PubMed indexes over 45,000 publications involving alkaline phosphatase, spanning liver disease, bone metabolism, cardiovascular risk assessment, and oncologic staging. One consistent finding across large cohorts is that ALP in the upper third of the normal range independently predicts cardiovascular events—a connection that likely reflects underlying inflammation, endothelial dysfunction, and vascular calcification rather than liver or bone disease specifically. ALP directly participates in vascular calcification by hydrolyzing pyrophosphate, the body's natural inhibitor of calcium deposition in arterial walls. FAERS pharmacovigilance data document ALP elevation as a reported adverse event for over 200 commonly prescribed medications, including anticonvulsants, antibiotics, immunosuppressants, and proton pump inhibitors. When ALP rises during drug therapy, the first clinical question is whether the medication is causing direct cholestatic liver injury or indirectly raising bone-fraction ALP through vitamin D depletion and secondary hyperparathyroidism.

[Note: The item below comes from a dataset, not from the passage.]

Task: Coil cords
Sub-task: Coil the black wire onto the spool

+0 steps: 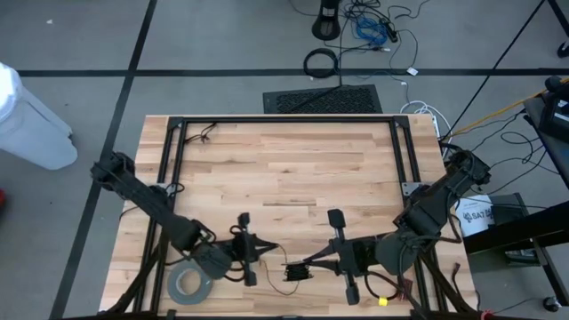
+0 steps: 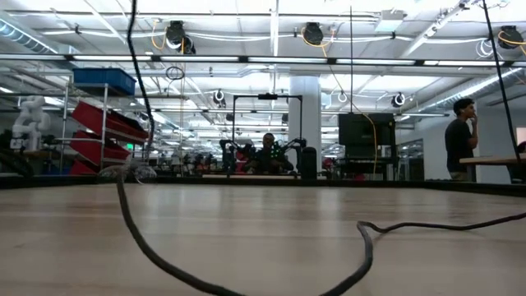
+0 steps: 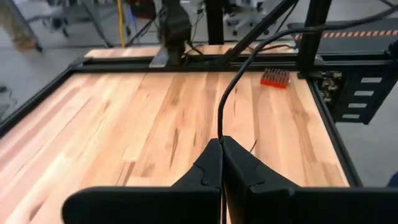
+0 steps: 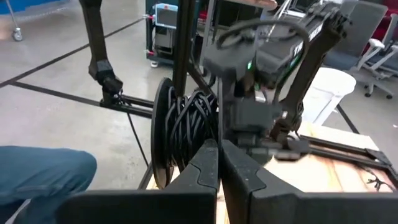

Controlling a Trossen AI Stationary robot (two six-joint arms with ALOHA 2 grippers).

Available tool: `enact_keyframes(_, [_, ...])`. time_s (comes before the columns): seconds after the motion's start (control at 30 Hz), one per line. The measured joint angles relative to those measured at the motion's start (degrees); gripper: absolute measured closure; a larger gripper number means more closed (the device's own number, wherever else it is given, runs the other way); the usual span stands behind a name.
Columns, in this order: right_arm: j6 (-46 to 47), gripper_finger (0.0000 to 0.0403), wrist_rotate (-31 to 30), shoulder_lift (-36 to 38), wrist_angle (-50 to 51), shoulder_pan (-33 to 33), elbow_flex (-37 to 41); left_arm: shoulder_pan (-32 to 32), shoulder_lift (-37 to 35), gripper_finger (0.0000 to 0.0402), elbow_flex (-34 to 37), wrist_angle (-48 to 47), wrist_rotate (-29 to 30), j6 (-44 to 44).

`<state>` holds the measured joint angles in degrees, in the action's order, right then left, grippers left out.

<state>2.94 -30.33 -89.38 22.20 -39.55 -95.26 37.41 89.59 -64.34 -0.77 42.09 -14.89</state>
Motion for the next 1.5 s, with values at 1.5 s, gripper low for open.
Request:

On the low end, ALP below 40 U/L is underrecognized but clinically meaningful. ALP is a zinc-dependent metalloenzyme that also requires magnesium for full catalytic activity, so unexpectedly low ALP may serve as a functional marker of zinc or magnesium depletion—an insight rarely captured by standard lab interpretation. Hypothyroidism, pernicious anemia, and cardiac bypass surgery can also suppress ALP activity through distinct mechanisms. In rare cases, persistently very low ALP below 20 U/L points to hypophosphatasia, a genetic condition affecting approximately 1 in 100,000 adults that impairs bone mineralization due to loss-of-function mutations in the tissue-nonspecific ALP gene (ALPL). Bone (PMID 28159710) provides a comprehensive clinical overview of this underdiagnosed condition. Targeting the 40–100 U/L optimal band means your liver bile ducts are clear, your bone turnover is balanced, and your zinc and magnesium cofactors are adequate—a metabolic snapshot that many providers overlook.